--- What you are asked to do ---
Provide only the number of lines in the records where "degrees" appears.

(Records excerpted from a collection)
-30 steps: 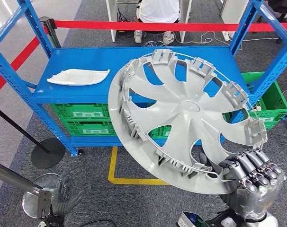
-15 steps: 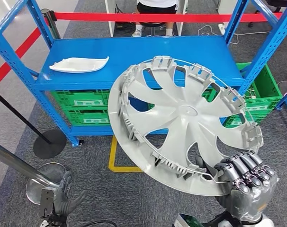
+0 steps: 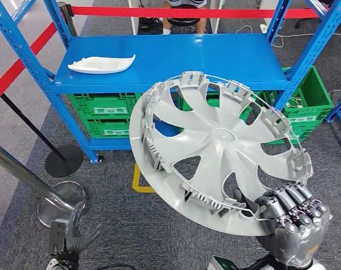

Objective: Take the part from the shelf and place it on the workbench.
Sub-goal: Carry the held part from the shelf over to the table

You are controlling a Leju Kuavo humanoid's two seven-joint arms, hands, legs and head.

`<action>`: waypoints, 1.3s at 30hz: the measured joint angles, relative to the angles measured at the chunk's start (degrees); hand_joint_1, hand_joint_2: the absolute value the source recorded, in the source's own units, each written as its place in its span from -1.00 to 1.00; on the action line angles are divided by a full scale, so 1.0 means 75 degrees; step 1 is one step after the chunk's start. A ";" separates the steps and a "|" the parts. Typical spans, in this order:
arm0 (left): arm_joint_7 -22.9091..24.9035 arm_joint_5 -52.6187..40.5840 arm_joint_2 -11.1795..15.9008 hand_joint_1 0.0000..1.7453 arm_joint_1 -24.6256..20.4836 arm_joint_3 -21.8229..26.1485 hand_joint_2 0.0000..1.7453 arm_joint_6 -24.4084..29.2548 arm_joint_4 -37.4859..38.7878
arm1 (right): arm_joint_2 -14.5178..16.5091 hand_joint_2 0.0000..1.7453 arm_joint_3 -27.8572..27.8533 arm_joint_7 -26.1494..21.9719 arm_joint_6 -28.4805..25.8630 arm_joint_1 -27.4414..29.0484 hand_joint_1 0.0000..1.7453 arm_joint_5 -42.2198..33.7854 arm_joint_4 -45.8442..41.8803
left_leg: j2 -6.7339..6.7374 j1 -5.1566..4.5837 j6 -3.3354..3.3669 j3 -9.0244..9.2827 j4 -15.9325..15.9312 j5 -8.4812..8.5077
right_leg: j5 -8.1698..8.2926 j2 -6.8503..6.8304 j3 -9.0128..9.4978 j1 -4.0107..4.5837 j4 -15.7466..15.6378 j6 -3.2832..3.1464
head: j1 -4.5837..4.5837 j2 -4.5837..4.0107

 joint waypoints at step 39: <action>0.0000 -0.0003 0.0042 -1.00 -0.0389 -0.0189 1.00 -0.0083 0.0664 | 0.0079 1.00 -0.0269 0.0000 -0.0003 0.0256 1.00 -0.0102 -0.0232 | -0.0019 0.0019 -0.0253 -0.0737 0.1630 -0.1155 | 0.0485 0.0009 -0.0391 0.0054 -0.0162 -0.0422 | -0.0093 0.0000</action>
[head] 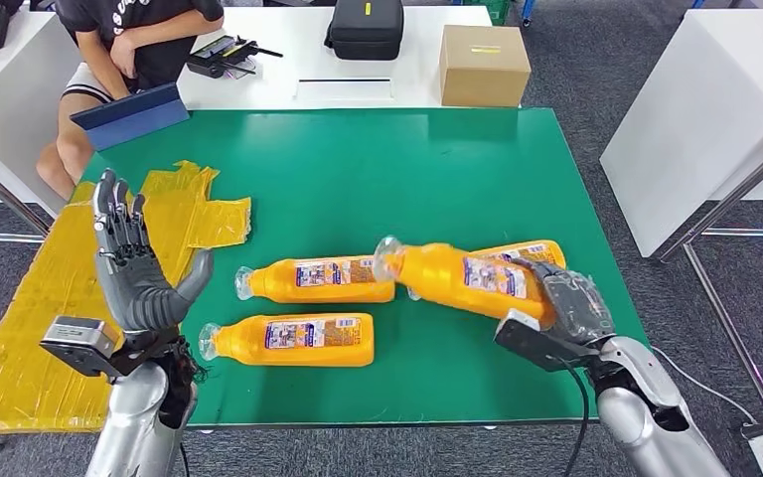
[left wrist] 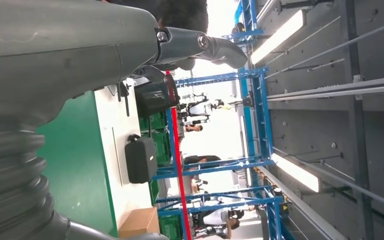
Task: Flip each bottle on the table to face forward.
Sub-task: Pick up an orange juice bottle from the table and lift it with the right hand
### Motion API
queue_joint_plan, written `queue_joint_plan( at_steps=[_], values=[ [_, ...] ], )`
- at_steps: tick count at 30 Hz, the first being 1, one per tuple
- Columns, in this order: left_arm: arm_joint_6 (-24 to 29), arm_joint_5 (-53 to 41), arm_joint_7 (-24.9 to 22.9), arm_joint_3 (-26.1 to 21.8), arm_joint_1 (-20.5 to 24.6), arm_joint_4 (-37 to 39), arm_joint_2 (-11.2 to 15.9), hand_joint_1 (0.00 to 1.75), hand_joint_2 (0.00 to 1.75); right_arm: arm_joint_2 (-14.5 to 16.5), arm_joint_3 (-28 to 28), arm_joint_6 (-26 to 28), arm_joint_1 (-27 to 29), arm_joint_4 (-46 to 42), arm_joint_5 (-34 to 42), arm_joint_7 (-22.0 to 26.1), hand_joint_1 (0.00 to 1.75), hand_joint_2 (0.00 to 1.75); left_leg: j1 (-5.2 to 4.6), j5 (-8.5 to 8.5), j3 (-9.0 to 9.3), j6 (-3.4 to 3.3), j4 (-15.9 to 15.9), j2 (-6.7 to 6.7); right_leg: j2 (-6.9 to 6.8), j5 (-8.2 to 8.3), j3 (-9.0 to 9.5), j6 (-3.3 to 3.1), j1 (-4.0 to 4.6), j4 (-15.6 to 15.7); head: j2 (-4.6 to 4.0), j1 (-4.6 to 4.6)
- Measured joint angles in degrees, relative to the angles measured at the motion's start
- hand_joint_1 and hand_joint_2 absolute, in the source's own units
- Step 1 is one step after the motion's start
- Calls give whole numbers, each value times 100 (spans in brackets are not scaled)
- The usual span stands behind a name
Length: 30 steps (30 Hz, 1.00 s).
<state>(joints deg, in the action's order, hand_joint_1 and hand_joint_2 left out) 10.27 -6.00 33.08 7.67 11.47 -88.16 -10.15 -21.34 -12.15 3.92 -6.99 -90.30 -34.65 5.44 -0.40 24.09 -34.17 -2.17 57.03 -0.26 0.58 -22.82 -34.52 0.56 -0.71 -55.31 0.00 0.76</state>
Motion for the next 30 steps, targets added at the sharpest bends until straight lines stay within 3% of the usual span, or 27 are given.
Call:
queue_joint_plan(
  at_steps=[7,16,20,25,30],
  values=[
    [11,63,-50,-9,207,289,-16,0,175,752,763,727,201,-351,1169,386,175,175,-1,0,-4,0,0,1,0,0,-5,0,0,0,0,1],
    [-188,242,-191,-2,395,671,-76,0,175,1397,894,1263,80,-235,1125,743,175,175,2,-3,-13,3,-1,4,3,1,-6,0,0,-2,0,2],
    [-578,434,-641,98,498,806,-111,0,175,1670,658,1844,-390,421,789,917,175,175,4,-9,-17,8,-1,9,9,2,-6,0,2,-4,0,1],
    [-1157,769,-1070,405,607,860,-190,0,175,2141,-20,2760,-1228,1760,654,1398,175,175,4,-18,-13,6,0,9,8,4,-7,0,2,-5,0,1],
    [-1324,865,-1218,628,645,860,-221,0,175,2458,-436,2939,-1654,2550,652,1544,175,175,4,-21,-20,5,0,1,0,3,-10,-1,3,-6,0,1]
  ],
)
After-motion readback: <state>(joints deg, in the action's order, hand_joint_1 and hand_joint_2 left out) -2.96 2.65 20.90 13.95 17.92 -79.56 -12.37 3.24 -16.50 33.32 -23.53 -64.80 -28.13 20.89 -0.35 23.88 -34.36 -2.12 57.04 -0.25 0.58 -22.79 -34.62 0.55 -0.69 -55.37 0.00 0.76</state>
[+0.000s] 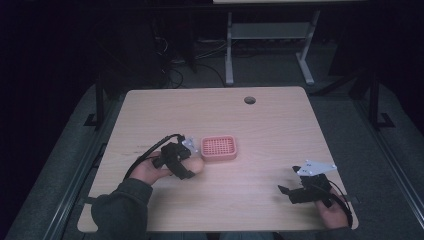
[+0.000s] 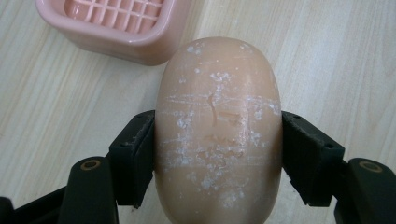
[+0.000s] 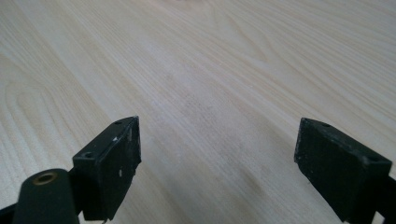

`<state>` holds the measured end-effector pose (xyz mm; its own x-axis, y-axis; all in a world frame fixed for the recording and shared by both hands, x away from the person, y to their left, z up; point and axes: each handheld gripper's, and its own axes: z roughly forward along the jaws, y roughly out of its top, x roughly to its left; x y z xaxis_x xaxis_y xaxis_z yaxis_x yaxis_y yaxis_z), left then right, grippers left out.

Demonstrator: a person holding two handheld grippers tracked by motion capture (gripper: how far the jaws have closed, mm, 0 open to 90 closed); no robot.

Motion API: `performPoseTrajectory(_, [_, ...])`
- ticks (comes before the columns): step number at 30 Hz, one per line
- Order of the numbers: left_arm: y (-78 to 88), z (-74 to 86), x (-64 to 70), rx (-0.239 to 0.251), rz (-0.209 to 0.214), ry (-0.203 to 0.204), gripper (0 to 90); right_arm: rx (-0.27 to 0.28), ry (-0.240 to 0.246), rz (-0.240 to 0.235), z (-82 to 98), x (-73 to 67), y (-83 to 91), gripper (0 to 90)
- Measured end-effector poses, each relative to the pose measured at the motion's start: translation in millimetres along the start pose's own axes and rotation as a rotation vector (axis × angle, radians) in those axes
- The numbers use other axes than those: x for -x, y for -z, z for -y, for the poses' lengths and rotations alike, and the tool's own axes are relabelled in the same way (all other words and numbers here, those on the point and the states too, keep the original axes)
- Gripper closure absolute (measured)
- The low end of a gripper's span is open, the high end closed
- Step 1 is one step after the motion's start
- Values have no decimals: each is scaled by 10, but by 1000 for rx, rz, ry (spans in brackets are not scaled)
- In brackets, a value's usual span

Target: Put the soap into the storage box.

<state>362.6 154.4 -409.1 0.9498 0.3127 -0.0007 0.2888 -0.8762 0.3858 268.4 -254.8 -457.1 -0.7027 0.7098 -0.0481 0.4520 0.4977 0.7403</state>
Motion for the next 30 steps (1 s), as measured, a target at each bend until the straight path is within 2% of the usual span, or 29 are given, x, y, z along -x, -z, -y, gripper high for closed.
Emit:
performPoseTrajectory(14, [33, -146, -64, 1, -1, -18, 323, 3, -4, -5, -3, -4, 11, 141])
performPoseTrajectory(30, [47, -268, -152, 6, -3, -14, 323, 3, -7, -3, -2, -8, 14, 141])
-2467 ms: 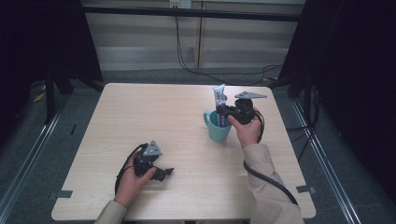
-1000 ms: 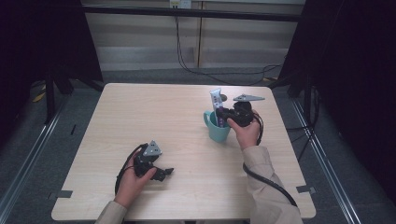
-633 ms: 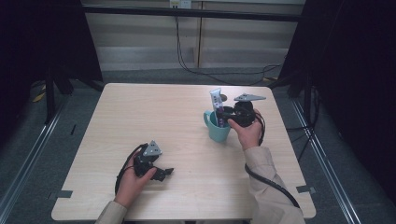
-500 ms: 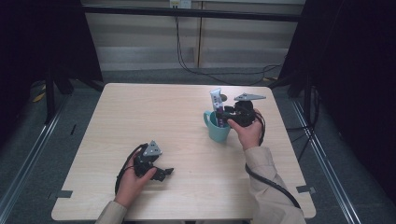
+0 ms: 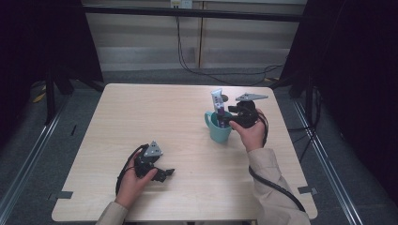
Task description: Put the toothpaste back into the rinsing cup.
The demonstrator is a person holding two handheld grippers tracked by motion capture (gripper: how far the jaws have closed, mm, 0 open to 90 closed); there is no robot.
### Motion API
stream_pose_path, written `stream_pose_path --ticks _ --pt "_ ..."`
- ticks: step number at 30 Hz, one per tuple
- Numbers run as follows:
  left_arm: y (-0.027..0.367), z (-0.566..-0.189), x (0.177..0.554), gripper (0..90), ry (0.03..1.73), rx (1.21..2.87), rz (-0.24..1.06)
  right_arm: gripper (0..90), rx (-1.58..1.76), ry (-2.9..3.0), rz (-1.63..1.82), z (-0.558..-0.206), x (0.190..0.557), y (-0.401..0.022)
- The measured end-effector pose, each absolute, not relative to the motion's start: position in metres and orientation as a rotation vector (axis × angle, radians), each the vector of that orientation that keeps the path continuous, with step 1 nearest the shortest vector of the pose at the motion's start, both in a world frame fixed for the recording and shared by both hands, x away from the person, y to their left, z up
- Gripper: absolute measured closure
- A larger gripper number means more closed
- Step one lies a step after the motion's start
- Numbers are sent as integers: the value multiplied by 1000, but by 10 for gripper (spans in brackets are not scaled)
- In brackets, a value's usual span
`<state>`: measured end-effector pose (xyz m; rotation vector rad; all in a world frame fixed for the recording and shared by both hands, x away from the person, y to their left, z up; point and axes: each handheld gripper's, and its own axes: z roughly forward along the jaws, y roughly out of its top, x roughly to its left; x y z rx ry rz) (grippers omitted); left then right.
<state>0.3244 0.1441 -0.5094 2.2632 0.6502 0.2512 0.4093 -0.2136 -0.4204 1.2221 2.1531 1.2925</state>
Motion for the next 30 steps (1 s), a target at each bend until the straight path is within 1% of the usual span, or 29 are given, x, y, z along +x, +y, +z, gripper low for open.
stream_pose_path --ticks 2,11,17,24,26,30 --pt "144 -510 324 102 652 2262 251 278 1213 2173 1295 -420 408 -214" --pt "144 -509 324 102 650 2263 251 243 1171 2212 1283 -416 396 -213" --pt "144 -510 324 102 652 2262 251 247 1166 2227 1291 -412 386 -215" --pt "144 -509 324 102 651 2264 251 233 1145 2245 1264 -409 376 -219" --pt "144 -509 324 102 651 2262 251 216 1145 2255 1257 -409 373 -220" --pt "144 -510 324 102 652 2261 251 216 1130 2258 1258 -408 367 -224"
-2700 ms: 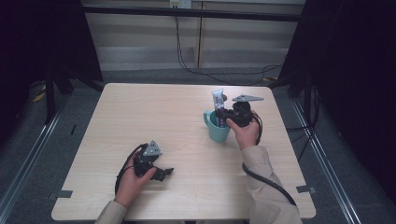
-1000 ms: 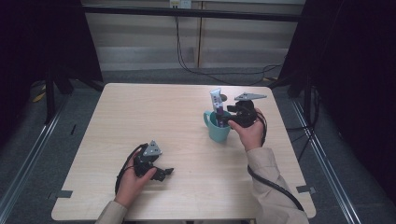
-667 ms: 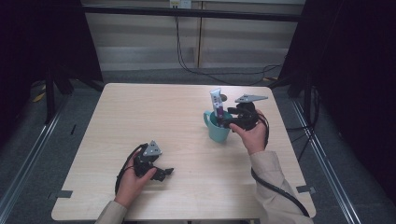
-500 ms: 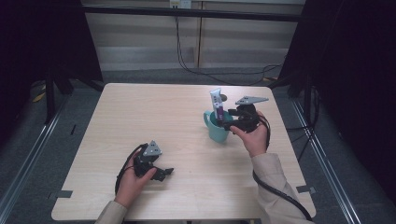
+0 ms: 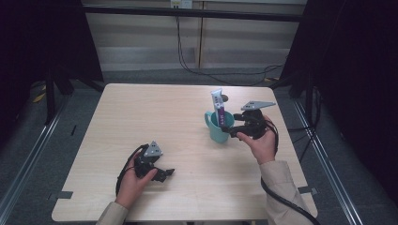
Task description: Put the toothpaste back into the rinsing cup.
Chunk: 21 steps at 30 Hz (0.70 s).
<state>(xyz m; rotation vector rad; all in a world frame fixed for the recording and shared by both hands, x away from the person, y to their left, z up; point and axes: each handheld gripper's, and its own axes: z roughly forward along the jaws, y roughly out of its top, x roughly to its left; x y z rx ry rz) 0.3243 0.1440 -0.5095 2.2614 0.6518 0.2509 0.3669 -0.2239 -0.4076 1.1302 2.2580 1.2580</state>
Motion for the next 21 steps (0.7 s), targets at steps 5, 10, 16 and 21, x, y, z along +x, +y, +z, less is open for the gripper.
stream_pose_path --ticks 5,10,16,21 --pt "144 -509 324 102 650 2263 251 209 1128 2259 1258 -407 362 -227" --pt "144 -510 324 102 652 2262 251 190 1116 2271 1246 -410 356 -230" --pt "144 -509 324 102 650 2263 251 163 1100 2288 1255 -414 346 -239" --pt "144 -509 324 102 651 2264 251 159 1112 2314 1224 -418 342 -243"
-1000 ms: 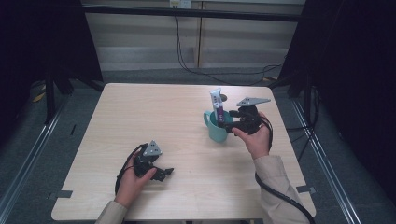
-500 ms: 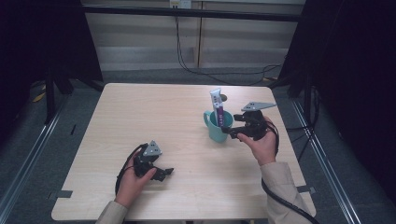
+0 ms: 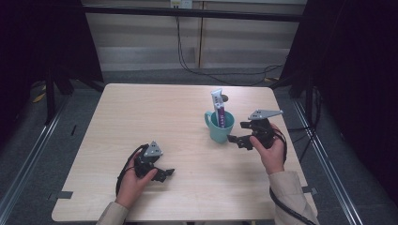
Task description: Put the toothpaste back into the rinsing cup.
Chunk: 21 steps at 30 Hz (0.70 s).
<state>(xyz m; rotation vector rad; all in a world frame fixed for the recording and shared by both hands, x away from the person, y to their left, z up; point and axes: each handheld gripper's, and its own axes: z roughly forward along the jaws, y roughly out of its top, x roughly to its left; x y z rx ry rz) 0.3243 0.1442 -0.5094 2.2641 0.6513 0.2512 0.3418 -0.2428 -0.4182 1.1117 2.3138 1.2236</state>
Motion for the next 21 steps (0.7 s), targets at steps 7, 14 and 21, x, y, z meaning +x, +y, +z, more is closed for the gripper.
stream_pose_path --ticks 7,14,21 --pt "144 -509 324 102 652 2264 251 158 1120 2337 1223 -432 332 -245" --pt "144 -509 324 102 650 2263 251 158 1118 2347 1234 -445 320 -243" --pt "144 -509 324 102 650 2263 251 159 1127 2356 1239 -458 312 -241"
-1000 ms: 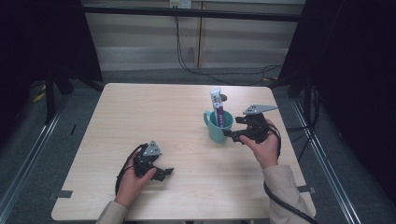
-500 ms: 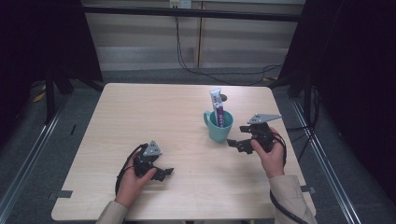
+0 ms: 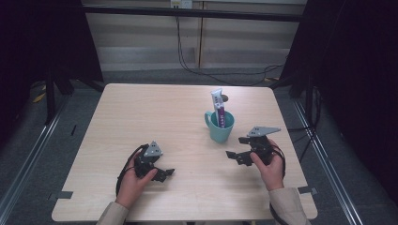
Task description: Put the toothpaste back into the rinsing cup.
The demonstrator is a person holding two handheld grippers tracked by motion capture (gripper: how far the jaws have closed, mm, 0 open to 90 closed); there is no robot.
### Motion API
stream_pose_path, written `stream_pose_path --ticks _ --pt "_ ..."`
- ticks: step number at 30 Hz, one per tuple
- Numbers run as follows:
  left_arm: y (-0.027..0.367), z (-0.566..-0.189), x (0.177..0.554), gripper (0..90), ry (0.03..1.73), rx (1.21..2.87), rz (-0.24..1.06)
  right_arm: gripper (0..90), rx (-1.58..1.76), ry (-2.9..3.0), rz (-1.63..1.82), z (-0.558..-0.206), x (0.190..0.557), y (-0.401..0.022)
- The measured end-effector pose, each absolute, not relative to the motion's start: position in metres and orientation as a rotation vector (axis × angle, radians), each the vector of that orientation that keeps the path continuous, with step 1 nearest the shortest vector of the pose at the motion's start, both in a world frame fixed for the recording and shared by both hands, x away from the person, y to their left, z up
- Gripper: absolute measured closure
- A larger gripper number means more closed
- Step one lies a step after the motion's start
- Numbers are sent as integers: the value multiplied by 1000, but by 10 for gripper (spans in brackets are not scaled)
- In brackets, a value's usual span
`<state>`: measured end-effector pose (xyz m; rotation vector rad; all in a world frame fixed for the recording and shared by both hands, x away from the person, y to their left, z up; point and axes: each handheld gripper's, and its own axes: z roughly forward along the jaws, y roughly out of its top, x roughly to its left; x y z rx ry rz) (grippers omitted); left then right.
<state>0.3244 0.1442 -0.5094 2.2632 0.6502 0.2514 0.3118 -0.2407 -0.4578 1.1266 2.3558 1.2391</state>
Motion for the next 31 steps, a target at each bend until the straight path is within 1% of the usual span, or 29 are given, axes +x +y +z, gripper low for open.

--- Response for this exercise ---
2